Data shown ->
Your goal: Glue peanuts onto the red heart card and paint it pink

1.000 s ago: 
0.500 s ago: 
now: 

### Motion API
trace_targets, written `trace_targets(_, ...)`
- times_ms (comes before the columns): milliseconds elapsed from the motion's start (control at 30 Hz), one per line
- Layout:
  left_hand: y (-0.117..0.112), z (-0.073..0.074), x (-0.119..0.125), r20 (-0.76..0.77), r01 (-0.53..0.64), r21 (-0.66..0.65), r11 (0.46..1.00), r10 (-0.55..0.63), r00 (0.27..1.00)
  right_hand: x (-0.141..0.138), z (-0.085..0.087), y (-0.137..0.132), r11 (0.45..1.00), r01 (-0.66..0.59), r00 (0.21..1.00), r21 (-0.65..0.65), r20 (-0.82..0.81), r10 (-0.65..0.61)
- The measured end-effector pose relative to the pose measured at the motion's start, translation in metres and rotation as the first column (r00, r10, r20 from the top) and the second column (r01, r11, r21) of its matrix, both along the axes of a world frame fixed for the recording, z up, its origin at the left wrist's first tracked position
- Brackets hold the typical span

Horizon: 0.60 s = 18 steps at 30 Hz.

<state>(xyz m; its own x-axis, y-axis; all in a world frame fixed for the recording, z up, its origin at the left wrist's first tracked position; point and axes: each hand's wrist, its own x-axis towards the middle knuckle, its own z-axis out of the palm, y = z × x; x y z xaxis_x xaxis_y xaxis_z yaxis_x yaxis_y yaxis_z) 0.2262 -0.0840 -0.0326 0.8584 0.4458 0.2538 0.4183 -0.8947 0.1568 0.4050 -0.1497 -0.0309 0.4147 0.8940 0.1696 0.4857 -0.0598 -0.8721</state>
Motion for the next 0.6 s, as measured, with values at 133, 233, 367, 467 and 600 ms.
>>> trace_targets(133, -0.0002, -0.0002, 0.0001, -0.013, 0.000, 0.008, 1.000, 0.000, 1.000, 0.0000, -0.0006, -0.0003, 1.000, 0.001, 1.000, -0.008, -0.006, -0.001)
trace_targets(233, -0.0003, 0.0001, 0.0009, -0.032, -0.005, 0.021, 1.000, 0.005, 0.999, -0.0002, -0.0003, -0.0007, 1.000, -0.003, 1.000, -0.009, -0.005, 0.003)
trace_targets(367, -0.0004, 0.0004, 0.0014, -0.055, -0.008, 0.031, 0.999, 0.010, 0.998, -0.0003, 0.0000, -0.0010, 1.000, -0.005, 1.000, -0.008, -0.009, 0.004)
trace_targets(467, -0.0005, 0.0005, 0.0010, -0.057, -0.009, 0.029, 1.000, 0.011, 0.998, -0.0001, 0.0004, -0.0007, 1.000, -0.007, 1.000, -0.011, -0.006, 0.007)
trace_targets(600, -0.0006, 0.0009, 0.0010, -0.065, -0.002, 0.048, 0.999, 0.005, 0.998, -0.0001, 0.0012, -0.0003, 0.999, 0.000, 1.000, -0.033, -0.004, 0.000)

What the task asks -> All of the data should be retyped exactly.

Solution to the exercise ->
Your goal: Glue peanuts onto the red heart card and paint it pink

1.000 s ago: 
0.500 s ago: 
now: 

### Motion API
trace_targets, written `trace_targets(_, ...)`
- times_ms (comes before the columns): milliseconds elapsed from the motion's start (control at 30 Hz), one per line
- Layout:
  left_hand: y (-0.117..0.112), z (-0.073..0.074), x (-0.119..0.125), r20 (-0.76..0.77), r01 (-0.53..0.64), r21 (-0.66..0.65), r11 (0.46..1.00), r10 (-0.55..0.63), r00 (0.27..1.00)
  right_hand: x (-0.141..0.138), z (-0.085..0.087), y (-0.137..0.132), r11 (0.45..1.00), r01 (-0.66..0.59), r00 (0.21..1.00), r21 (-0.65..0.65), r20 (-0.82..0.81), r10 (-0.65..0.61)
- The measured end-effector pose relative to the pose measured at the motion's start, translation in metres and rotation as the first column (r00, r10, r20 from the top) and the second column (r01, r11, r21) of its matrix, both along the axes of a world frame fixed for the recording, z up, its origin at the left wrist's first tracked position
- Brackets hold the typical span

Horizon: 0.60 s = 18 steps at 30 Hz.

<state>(xyz m; its own x-axis, y-axis; all in a world frame fixed for the recording, z up, its origin at the left wrist's first tracked position; point and axes: each hand's wrist, its own x-axis towards the middle knuckle, its own z-axis out of the palm, y = z × x; x y z xaxis_x xaxis_y xaxis_z yaxis_x yaxis_y yaxis_z) 0.2262 -0.0840 -0.0326 0.8584 0.4458 0.2538 0.4183 -0.8947 0.1568 0.4050 -0.1497 -0.0309 0.4147 0.8940 0.1696 0.4857 -0.0598 -0.8721</state>
Motion for the next 0.6 s, as measured, with values at 133, 233, 367, 467 and 600 ms.
>>> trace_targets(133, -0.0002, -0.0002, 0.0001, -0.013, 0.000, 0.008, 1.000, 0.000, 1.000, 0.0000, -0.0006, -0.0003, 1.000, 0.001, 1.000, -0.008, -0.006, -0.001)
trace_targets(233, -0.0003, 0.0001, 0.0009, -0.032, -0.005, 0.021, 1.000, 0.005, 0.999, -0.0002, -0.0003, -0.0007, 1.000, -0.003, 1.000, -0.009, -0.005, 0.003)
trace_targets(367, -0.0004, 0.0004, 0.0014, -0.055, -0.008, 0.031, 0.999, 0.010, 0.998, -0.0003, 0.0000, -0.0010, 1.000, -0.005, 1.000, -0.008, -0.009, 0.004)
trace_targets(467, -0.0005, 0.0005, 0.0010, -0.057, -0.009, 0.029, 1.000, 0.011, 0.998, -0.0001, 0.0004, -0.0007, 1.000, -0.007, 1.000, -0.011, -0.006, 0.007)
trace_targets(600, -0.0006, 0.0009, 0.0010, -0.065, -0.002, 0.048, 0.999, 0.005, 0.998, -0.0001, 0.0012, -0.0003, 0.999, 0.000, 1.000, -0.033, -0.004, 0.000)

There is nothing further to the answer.